USDMYR – Upside Risk in the Short
Term. USDMYR gapped higher in the open amid
softer oil price, renewed USD strength and slightly weaker risk sentiment.
Market talks of technical adjustment in equity markets as nothing much has
really changed in terms of macroeconomic conditions. Pair was last seen at
3.9420 levels. Bearish momentum is waning and stochastics is showing signs of
rising from oversold conditions. Retracement could revisit 3.9520 (23.6% fibo
retracement of Feb-high to Apr low), 4-figure (21 DMA). We remain bearish bias
in the medium term but caution for short squeeze in the interim. On foreign
reserves data – our Economists noted External reserves as at 31 Mar 2016 increased to USD97.0b from
USD96.1b on 15 Mar 2016 and USD95.6b at end-Feb 2016. But it fell in Ringgit
terms to MYR381.6b from MYR412.3b due to quarterly FX revaluation loss as MYR
appreciated against USD. The latest tally is equivalent to 8.0 months of
retained imports, lowest since Sep 2015 and 1.1 times of short-term external
debt. Year-to-date, external reserves increased by +1.8% from USD95.3b at
end-2015.
1s USDKRW NDF – Still
Cautioning for Upside Risk. 1s USDKRW NDF inched higher amid softer risk sentiment (as oil prices
fell) and renewed USD strength against AXJs and risk proxies. Pair was last at
1161 levels. We reiterate our technical observation - there was a dragonfly
doji candlestick formed last Thu. And that signals a turning point (to the
upside). Subsequent price action has confirmed the move higher. Daily momentum
has turned mild bullish and stochastics is rising from oversold levels. Further
upside could come. Next resistance at 1168 (61.8% Fibo retracement of Oct low
to Feb high). Support at 1150 (76.4% fibo) before 1136 (previous low).
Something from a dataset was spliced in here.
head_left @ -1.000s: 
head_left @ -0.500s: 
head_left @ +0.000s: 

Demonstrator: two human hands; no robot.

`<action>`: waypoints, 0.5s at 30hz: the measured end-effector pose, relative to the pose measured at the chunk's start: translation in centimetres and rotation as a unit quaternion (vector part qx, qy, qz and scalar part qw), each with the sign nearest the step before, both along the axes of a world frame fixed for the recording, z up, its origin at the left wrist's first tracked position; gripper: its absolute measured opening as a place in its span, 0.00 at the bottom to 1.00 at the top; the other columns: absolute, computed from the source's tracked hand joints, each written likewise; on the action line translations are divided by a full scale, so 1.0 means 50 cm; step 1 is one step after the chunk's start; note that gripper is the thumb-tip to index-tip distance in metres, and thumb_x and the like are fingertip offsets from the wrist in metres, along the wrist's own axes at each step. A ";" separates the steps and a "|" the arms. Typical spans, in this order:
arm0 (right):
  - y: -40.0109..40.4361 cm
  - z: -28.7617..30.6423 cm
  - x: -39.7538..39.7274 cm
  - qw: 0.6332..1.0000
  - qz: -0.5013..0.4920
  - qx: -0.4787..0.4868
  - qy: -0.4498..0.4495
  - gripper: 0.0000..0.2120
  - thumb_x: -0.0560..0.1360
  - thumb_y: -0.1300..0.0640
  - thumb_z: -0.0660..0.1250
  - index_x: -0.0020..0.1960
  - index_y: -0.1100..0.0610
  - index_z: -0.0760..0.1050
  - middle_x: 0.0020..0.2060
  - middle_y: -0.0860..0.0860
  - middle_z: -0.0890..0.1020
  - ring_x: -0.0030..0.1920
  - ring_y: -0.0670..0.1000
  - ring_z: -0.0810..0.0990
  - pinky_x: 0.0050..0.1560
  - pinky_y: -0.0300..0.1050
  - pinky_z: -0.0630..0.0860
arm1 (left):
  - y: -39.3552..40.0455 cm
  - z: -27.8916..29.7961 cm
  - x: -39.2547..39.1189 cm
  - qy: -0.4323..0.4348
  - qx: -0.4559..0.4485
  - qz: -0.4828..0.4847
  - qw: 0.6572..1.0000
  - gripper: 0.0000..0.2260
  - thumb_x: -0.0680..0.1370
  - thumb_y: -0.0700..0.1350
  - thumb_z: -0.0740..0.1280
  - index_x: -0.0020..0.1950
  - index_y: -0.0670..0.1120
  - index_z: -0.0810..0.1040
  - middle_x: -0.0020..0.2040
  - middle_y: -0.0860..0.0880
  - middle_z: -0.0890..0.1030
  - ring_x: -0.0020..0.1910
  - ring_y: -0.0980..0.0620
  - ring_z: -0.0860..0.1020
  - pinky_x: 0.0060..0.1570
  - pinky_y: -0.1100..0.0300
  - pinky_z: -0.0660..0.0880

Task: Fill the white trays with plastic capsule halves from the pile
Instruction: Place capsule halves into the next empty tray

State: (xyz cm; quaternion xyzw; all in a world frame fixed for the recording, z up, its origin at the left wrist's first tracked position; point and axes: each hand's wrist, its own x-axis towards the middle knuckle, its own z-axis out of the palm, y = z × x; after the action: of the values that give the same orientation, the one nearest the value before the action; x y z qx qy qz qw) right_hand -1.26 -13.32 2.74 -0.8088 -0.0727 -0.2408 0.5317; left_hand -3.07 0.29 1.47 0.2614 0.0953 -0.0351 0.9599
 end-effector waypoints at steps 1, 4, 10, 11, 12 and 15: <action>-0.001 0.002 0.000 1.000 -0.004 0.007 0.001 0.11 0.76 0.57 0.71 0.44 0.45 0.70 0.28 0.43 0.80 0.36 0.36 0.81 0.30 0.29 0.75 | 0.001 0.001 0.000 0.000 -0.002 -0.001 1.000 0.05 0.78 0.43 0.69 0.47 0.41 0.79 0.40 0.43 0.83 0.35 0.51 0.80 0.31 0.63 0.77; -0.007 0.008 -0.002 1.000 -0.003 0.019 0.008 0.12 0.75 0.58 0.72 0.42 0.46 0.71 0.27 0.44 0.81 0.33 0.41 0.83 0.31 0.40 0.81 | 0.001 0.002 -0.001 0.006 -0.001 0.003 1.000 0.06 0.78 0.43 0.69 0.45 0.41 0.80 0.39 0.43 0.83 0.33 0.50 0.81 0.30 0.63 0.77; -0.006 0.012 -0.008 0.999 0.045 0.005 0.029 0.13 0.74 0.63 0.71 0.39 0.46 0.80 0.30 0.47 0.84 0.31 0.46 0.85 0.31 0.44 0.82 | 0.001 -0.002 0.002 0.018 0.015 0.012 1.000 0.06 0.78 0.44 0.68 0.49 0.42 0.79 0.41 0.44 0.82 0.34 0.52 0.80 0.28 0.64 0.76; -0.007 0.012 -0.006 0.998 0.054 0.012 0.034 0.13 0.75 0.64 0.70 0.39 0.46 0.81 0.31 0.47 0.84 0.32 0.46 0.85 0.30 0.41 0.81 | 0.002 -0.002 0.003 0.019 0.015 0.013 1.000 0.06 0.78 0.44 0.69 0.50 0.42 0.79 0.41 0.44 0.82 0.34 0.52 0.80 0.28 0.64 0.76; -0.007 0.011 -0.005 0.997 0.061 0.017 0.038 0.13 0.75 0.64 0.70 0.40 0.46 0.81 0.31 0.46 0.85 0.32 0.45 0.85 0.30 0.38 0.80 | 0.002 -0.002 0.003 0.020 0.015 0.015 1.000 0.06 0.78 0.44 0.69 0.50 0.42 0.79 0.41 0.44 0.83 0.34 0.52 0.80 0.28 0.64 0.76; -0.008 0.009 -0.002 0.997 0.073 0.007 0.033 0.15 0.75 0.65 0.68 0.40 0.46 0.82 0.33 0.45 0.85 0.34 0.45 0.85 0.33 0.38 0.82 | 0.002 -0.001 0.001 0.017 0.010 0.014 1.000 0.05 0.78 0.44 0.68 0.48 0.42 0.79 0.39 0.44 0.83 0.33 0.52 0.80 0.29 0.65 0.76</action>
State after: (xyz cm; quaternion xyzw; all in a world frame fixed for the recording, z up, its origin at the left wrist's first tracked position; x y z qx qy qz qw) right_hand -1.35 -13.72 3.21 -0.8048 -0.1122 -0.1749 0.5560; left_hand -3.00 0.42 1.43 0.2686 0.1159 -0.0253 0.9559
USDCNH – The 98 breaks. The
pair inched higher and was last seen around 6.4900. We
continue to observe that PBOC uses the DXY index and the RMB index to guide the
USDCNY. The 98-level broke for the RMB index. We continue to see some
upside risks in the dollar and that could signal upside risks to the RMB index,
but relatively milder upside risk to the USDCNY. USD/CNY was fixed 47 pips lower at 6.4707 (vs. previous 6.4754). CNY/MYR
was fixed 49 pips lower at 0.5985 (vs. previous 0.6026). China saw a slight rise in foreign reserves to U$3.21trn from previous
U$3.20trn. While some argued that the foreign reserves actually fell due to
valuation, PBOC released a statement saying that the inclusion of SDR will help
reduce valuation changes. The SDR-denominated forex reserves as of end of Mar
is at SDR 2.28trn.
SGDCNY – Upside Bias. This cross closed lower at 4.7795. Support is seen at the 21-DMA at
4.7629. Uptrend is still intact though bullish momentum is waning. No bias is
seen in the near-term for now. Two-way trades likely within 4.7500-4.8200.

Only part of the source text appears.